The plaintiffs claim additionally that the measure should never have been voted on in the first place because the county lacked the authority to even pose the question of an aerial spray ban to the voters of Lincoln County.

“Do we, as a community, have the right to determine to protect ourselves, our children, and our environment from a clear harm like the spraying of pesticides from aircraft into the atmosphere?” asks John Colman-Pinning, long-time Lincoln County resident and activist with intervenor-defendants Lincoln County Community Rights. “We wholeheartedly believe we do have that right and that is what the court must affirm as a legitimate right.”

In defending the authority of Lincoln County voters to enact the ban, Lincoln County Community Rights (LCCR) will be asserting the people’s right of local community self-government. LCCR will argue that, based on their inherent and inalienable right to self-govern, the people of Lincoln County have lawfully enacted local rights to protect the health, safety, and welfare of the County’s residents and environment more stringently than the state is willing to protect them. The voters’ approval of Measure 21-177 also protects the community’s rights to clean air and water. Additionally, LCCR argues that, even under the state’s laws, the ordinance is lawful because local laws are presumed to be valid except where the law conflicts with preemptive statutes. LCCR maintains that the laws can be read to coexist where they seek to achieve different purposes.

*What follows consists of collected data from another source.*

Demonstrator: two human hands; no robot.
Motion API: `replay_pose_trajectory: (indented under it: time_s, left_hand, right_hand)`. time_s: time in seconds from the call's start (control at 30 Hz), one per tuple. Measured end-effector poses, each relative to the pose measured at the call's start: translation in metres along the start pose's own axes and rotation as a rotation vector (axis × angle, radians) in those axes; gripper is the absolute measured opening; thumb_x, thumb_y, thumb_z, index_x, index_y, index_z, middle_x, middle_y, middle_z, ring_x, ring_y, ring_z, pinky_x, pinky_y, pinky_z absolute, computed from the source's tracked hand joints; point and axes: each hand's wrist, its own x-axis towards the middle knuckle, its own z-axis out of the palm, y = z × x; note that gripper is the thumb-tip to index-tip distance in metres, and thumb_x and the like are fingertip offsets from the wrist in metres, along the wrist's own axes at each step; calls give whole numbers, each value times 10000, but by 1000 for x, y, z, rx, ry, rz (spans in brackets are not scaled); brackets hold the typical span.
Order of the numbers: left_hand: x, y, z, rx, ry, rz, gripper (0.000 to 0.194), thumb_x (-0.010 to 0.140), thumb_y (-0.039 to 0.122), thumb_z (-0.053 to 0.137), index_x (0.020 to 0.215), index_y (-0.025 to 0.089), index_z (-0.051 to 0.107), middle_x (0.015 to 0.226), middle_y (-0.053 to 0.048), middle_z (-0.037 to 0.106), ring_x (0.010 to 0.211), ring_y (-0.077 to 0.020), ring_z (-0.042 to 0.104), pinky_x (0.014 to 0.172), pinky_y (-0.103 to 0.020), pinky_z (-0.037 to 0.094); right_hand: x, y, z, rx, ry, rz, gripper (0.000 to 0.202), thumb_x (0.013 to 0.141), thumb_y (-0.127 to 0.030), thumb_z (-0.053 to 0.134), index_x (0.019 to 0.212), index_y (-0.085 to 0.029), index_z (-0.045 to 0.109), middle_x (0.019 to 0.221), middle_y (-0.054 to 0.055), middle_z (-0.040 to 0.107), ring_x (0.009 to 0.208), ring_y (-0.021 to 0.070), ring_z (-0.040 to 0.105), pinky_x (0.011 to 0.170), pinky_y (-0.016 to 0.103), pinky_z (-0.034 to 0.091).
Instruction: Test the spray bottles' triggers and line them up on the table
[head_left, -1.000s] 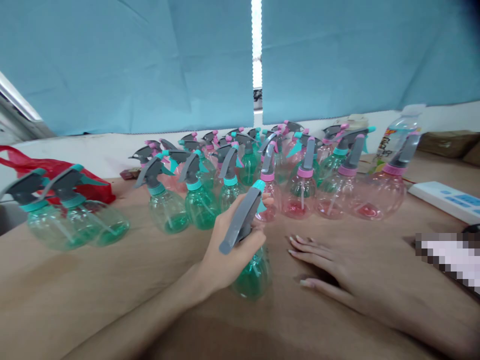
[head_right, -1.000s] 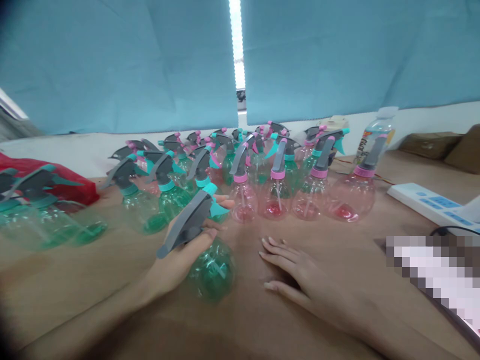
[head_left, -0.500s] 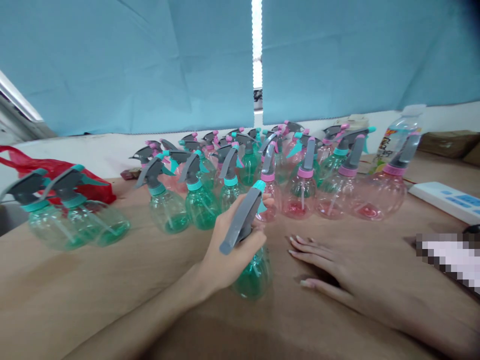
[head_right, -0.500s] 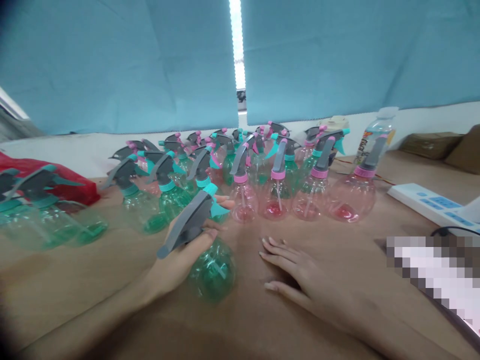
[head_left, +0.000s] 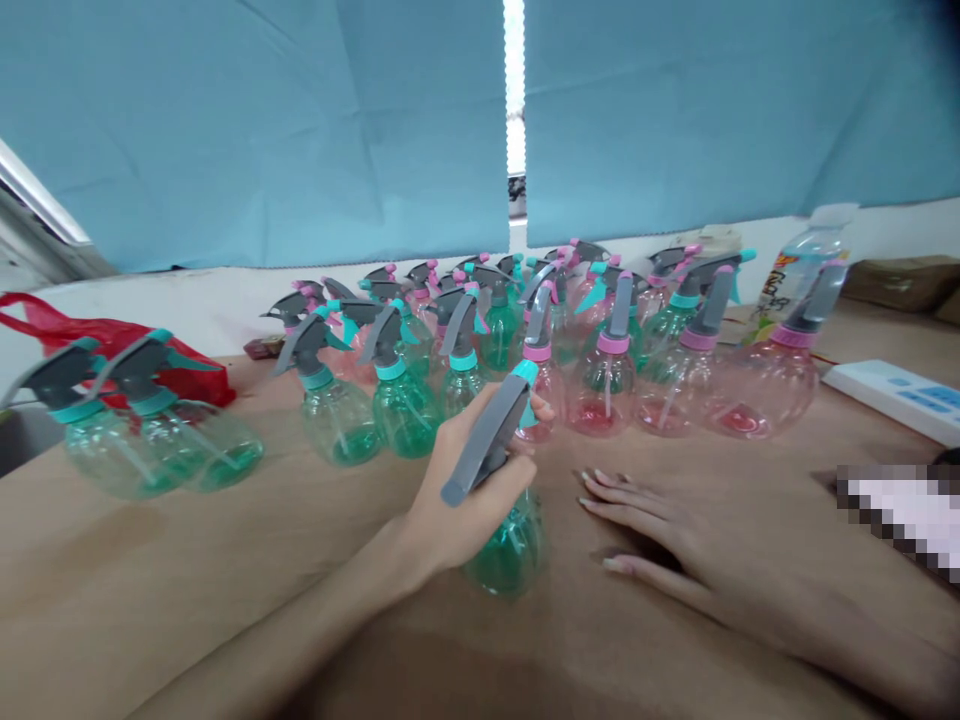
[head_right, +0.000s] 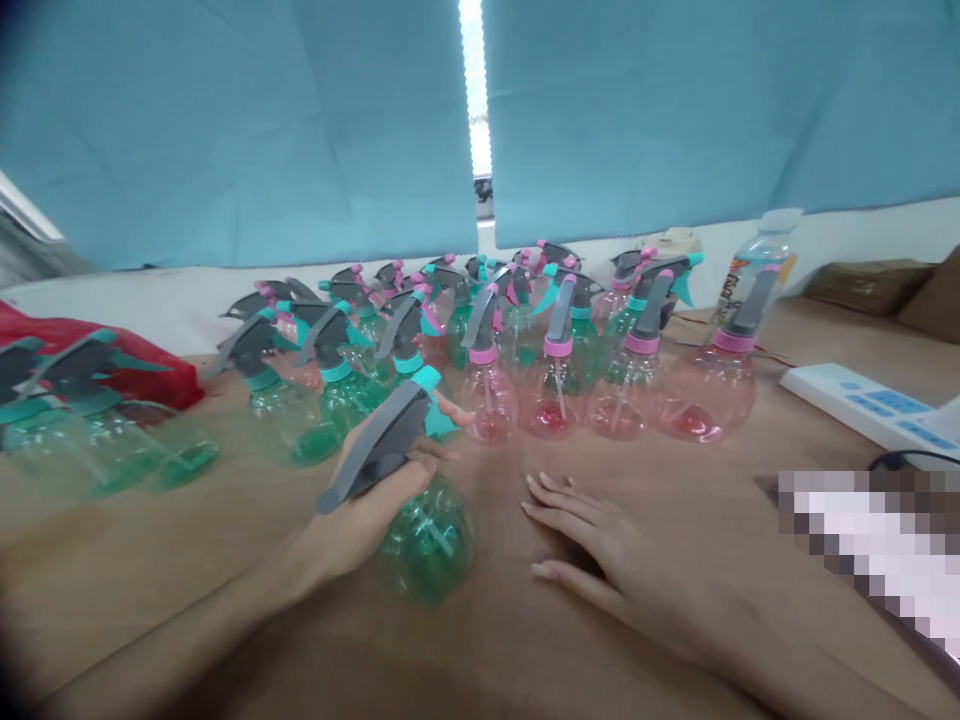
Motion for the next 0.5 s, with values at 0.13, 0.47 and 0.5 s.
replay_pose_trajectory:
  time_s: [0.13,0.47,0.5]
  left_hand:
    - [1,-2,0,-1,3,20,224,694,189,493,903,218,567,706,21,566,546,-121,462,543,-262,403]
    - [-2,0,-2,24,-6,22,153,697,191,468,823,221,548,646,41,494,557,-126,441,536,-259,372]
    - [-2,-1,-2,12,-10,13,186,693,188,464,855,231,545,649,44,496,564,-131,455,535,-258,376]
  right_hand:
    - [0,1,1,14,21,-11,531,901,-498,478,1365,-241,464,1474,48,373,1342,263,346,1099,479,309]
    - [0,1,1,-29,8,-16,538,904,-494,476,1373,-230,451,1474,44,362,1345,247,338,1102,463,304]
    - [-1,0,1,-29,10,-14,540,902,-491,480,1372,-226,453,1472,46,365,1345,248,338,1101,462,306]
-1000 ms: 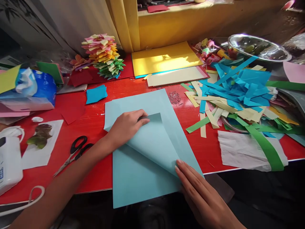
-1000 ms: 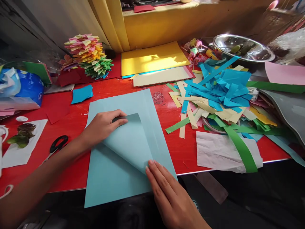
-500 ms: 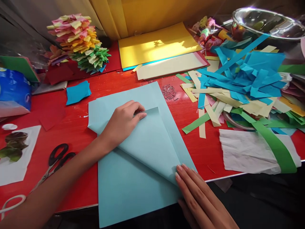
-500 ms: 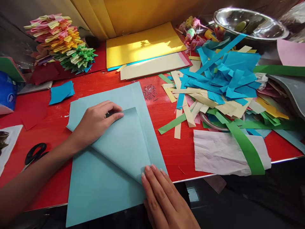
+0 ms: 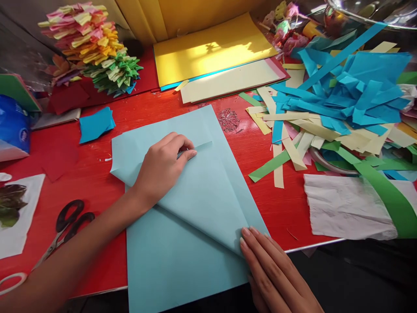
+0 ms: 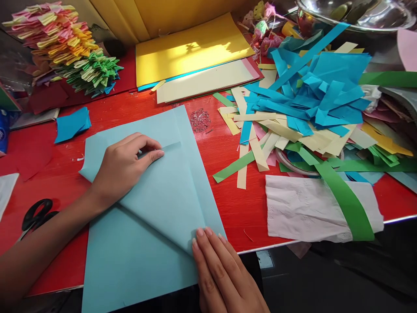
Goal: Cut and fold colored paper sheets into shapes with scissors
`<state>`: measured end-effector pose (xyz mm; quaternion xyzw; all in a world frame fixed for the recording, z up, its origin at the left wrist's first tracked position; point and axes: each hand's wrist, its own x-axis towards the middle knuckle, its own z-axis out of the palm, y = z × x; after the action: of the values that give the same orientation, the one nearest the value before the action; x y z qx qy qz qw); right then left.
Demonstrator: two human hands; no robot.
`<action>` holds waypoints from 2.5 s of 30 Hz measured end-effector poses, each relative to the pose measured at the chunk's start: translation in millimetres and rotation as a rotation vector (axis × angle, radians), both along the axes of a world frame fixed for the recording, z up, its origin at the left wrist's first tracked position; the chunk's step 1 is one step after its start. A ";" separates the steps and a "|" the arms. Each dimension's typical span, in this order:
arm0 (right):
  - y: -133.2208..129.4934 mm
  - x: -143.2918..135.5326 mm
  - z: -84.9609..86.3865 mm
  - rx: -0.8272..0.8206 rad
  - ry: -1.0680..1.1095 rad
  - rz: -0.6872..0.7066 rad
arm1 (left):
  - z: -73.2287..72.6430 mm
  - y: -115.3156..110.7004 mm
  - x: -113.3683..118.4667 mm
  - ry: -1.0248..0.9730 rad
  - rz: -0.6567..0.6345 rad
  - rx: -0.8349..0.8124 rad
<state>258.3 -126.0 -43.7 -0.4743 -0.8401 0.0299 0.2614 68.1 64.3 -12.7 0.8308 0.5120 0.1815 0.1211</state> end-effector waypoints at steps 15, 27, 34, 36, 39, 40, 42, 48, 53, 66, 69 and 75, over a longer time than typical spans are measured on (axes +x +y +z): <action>-1.4 0.5 0.7 -0.003 -0.066 0.009 | -5.4 -1.1 0.0 0.039 -0.011 0.079; -1.8 -3.2 -5.2 0.064 0.005 -0.040 | -4.1 -0.9 1.0 0.036 -0.009 0.058; -1.0 -1.2 -1.7 0.006 -0.045 -0.004 | -4.2 -0.5 1.3 0.033 -0.004 0.053; -1.1 -0.9 -1.8 0.004 -0.043 -0.006 | -4.1 -0.6 1.5 0.034 -0.004 0.052; -1.5 -0.9 -2.0 0.001 -0.038 -0.014 | -3.7 -0.9 2.0 0.035 -0.004 0.053; -1.7 -0.8 -1.9 0.002 -0.036 -0.015 | -3.6 -0.9 2.2 0.036 -0.002 0.054; -2.6 -0.6 -1.7 0.003 -0.034 -0.014 | -3.4 -0.9 2.5 0.040 0.001 0.054; -4.3 -0.1 -4.5 0.026 -0.044 -0.024 | -6.9 -0.5 1.1 0.085 -0.010 0.114; -3.0 -0.5 -5.6 0.025 -0.059 -0.020 | -10.7 -2.5 0.9 0.202 -0.209 0.330; -5.7 -4.3 -4.0 0.035 -0.050 -0.058 | -7.2 -63.3 20.9 0.326 -0.523 0.426; -5.4 -4.0 -3.5 0.047 -0.048 -0.048 | -8.0 -88.6 28.0 0.304 -0.530 0.297; -5.4 -3.4 -2.4 0.055 -0.053 -0.045 | -10.3 -86.7 16.4 0.350 -0.571 0.132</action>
<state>254.9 -131.5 -46.2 -0.4865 -0.8363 -0.0117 0.2524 84.5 -22.4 -23.1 0.9652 0.2588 0.0278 0.0232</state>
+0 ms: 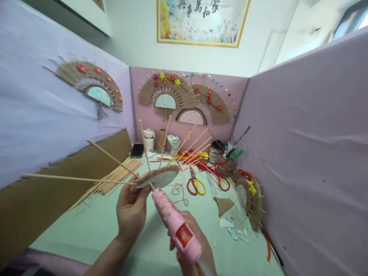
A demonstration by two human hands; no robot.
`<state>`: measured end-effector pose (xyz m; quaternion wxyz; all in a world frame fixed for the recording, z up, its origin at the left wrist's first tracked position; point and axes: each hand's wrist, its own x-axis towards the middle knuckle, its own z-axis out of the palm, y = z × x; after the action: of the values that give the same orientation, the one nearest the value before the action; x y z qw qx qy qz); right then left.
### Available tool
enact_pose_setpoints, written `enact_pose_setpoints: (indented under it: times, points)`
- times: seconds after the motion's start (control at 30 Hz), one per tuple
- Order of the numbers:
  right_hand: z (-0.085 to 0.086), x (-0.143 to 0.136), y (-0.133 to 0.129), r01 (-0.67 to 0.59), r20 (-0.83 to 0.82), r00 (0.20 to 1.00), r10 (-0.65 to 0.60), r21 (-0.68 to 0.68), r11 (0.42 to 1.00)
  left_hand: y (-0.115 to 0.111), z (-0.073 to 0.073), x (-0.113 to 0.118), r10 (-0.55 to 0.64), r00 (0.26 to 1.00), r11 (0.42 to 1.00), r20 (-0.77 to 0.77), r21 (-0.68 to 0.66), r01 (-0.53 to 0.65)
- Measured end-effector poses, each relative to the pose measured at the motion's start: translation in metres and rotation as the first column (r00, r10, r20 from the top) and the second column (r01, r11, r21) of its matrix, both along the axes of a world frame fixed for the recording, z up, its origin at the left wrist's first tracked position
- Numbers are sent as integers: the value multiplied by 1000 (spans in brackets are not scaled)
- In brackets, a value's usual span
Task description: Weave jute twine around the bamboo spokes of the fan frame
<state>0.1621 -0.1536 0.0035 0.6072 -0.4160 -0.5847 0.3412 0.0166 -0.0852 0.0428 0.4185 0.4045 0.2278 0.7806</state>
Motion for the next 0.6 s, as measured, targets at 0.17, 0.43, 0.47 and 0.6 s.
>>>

“This case gets to the heart of who and what our laws are meant to protect: the people or corporations? Community welfare or corporate profits? Lincoln County Community Rights is standing up to say that the law must recognize the right of the people, not corporations, to decide fundamental issues in the communities where they live.” says Ann Kneeland, attorney for LCCR.

The hearing on the parties’ motions for summary judgment will be heard at 11:00 am on Monday, October 9th, in front of Judge Sheryl Bachart, in Courtroom 300 of the Lincoln County Courthouse in Newport.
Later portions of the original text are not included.